Chapter 22

Chapter Twenty-Two

Declan

My knuckles burned as I gripped the diamonds. Some bastard had sabotaged my mine.

No. It was more than that. They’d crushed my dream and nearly killed my men, who had worked themselves raw down here. They’d ruined livelihoods.

Those men had been my responsibility.

I stared at the gems, calculating their worth.

The biggest one alone would fetch over seventy grand.

Enough for a month's cattle feed. That had been my plan, to use the diamonds to keep Koolaroo afloat, protect the breeding stock, and buy time until the export business picked up again and the herd became sustainable.

A truth dawned on me like a hit to the gut. “I know why the lift cable was cut.”

Bella frowned at me. “You do?”

“The asshole who triggered that roof collapse didn't want me coming back down here and finding evidence.” I nodded toward the tampered roof structure. “Or these.” I pointed at the diamonds.

I dragged in a breath that scraped my lungs raw, forcing myself to keep my cool. Losing my shit down here wouldn't fix a damn thing. Anger could wait. Survival couldn't.

And I was going to survive. We both were.

After that, I'd deal with the bastard who’d done this.

“What do we do now?” Bella's voice was as soft as a lullaby, cutting through the noise in my head.

“We get the hell out of here.”

Her shoulders sagged with relief. “Good, because I'm officially over this underground tour.”

A rough chuckle escaped me as I looked at her; really looked at her. She was covered in dust and blood. Hands bandaged. Eyes pleading but still stubborn as hell.

How could she still be so beautiful after everything we'd been through?

“Come on, help me find the emergency handset.” I turned toward the dead end. “It should be in this section of the tunnel. That was protocol.”

“Okay. What does it look like?” She matched my stride across the rock-strewn ground.

“Look for a yellow plastic case about the size of a shoebox.”

We split up. I checked behind bracing beams and under fallen mesh while Bella worked her way along the sorting table, nudging aside loose rocks with careful movements that told me exactly how much pain she was hiding.

I crouched beside a bent support post. A yellow plastic box lay on its side, half-buried in dust. Just visible beneath the grime was a single word stamped into the casing: COMMS.

My heart kicked hard. “Found it.” I dropped to one knee and wrenched it free.

“That was quick.” Bella rushed to my side. “Is it okay?”

“The case is intact. That's a good sign.”

She let out a shaky breath. “Finally. Something goes right for us.”

“Don't celebrate just yet.”

I carried the case to the table and flipped the latches. The hinges screamed in protest as I pried the lid open. Inside, the handset sat in its cradle with a thick charging cable wrapped around it, and a backup battery unit underneath.

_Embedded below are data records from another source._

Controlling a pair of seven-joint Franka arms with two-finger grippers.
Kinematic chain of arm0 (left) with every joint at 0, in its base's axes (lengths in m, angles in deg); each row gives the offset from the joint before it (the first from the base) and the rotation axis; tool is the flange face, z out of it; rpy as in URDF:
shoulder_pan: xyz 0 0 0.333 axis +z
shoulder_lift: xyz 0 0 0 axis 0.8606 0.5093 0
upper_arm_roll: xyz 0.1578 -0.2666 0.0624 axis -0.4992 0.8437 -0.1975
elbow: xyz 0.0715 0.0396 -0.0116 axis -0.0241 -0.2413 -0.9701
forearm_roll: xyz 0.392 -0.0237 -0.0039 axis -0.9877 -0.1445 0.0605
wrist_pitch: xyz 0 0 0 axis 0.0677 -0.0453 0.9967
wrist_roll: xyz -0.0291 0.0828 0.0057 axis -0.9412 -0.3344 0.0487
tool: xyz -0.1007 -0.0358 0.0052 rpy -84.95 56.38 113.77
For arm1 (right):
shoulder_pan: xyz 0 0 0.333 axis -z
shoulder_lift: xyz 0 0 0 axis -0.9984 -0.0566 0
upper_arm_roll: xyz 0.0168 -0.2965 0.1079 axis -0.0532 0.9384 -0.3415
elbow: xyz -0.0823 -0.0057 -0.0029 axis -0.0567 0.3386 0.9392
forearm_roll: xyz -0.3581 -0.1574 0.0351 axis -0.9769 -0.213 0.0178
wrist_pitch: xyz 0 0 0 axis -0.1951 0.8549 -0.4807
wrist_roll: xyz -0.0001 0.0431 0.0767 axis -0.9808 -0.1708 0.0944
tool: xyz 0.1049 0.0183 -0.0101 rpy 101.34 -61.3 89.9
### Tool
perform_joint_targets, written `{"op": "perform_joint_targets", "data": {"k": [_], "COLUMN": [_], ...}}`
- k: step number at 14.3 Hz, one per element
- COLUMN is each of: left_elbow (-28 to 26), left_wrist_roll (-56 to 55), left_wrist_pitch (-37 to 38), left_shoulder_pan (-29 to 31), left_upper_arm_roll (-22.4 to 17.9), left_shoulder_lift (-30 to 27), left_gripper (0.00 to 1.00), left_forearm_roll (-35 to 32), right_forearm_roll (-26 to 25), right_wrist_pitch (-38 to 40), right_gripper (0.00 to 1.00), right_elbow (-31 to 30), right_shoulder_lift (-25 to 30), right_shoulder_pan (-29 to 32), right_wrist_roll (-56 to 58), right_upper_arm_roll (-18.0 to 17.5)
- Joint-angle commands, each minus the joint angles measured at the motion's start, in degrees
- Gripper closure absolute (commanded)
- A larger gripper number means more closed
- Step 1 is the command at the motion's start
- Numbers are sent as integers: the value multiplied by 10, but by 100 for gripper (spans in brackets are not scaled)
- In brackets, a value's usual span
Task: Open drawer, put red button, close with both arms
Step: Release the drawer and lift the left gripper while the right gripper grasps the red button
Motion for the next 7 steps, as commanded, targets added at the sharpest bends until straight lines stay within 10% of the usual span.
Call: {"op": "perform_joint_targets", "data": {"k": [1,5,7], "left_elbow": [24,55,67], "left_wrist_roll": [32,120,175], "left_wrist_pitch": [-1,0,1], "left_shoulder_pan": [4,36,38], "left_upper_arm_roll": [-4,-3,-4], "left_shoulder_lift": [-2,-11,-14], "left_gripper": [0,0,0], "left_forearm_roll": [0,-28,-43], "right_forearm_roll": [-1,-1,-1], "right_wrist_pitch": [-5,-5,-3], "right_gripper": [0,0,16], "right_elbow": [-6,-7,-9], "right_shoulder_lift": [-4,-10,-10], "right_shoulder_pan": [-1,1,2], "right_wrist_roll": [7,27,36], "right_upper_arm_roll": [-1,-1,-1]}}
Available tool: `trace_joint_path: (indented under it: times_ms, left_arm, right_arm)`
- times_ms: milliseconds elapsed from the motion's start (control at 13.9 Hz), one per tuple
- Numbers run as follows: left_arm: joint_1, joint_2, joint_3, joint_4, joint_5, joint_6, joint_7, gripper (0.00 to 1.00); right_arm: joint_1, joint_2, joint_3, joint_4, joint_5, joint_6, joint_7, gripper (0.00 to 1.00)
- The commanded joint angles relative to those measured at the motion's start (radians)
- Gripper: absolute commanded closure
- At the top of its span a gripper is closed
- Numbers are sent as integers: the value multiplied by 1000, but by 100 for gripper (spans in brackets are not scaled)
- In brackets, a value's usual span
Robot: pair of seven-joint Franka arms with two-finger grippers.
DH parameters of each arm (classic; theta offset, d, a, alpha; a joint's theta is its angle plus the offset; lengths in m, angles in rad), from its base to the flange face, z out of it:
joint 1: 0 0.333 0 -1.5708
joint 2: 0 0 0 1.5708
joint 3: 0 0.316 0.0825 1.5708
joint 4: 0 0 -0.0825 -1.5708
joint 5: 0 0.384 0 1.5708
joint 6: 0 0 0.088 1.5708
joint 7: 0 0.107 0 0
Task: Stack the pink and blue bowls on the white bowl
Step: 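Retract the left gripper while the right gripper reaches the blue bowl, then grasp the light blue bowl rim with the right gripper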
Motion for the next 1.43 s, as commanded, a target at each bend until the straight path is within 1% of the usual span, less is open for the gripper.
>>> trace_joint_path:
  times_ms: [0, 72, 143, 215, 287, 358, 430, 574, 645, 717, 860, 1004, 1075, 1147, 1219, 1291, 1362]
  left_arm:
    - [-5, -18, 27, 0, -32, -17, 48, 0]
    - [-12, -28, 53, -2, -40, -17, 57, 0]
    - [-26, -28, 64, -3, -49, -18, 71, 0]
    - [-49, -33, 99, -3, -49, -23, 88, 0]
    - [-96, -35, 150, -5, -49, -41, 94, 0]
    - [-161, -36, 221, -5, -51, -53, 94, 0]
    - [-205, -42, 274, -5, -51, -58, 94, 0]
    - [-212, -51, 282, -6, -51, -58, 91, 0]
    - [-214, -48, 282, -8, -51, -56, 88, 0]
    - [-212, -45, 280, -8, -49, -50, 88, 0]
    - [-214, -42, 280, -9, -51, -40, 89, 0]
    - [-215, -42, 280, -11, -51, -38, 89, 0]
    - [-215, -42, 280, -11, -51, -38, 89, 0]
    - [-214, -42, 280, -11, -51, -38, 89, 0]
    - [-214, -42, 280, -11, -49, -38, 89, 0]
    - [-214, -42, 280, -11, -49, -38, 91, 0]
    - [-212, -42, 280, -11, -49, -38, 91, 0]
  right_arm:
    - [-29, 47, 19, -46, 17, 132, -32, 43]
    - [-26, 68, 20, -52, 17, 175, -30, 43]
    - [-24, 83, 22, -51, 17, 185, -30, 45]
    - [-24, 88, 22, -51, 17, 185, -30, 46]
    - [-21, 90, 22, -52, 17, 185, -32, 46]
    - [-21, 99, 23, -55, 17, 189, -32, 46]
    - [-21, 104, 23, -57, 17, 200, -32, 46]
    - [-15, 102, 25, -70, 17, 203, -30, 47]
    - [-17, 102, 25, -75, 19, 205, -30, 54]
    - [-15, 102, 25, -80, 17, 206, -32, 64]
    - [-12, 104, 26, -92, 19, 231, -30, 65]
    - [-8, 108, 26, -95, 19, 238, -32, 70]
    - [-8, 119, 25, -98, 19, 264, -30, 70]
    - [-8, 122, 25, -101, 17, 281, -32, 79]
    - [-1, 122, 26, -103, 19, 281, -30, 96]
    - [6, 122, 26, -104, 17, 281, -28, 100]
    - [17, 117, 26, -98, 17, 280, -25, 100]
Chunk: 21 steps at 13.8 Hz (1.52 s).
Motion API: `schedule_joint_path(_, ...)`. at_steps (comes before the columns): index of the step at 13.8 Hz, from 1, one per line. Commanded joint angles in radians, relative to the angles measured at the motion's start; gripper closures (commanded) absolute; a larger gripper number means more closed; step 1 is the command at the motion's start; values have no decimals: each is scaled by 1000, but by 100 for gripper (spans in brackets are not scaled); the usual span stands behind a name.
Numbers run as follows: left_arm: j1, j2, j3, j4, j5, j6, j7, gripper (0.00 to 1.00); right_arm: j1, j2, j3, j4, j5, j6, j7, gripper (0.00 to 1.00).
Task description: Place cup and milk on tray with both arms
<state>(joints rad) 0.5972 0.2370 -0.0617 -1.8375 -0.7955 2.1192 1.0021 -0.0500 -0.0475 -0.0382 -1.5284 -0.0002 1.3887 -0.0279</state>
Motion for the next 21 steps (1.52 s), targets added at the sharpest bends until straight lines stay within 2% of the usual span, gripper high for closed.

“Yes.” Relief washed through me as I lifted the handset and thumbed the power switch.

Nothing.

Bella leaned into my side. “Is that bad?”

“Battery's flat. I figured it would be.” I exhaled. “It takes hours to get enough charge to transmit properly, but—”

“What's another few hours?” Her mouth tilted into a weary grin.

I shrugged. “True. And we're still breathing, right?” It felt like a lifetime ago that just breathing had become our only measure of success.

Silence settled between us, thick and strangely intimate. Not awkward. Not rushed. Just quiet, in a way that made everything else fade away.

Bella met my gaze and didn't look away.

The steadiness of her gaze hit me hard. Not like the other times we’d been this close. Not like adrenaline, panic, or instinct pulling us together. This was deliberate. She was choosing me over exhaustion and fear and everything else we had going on.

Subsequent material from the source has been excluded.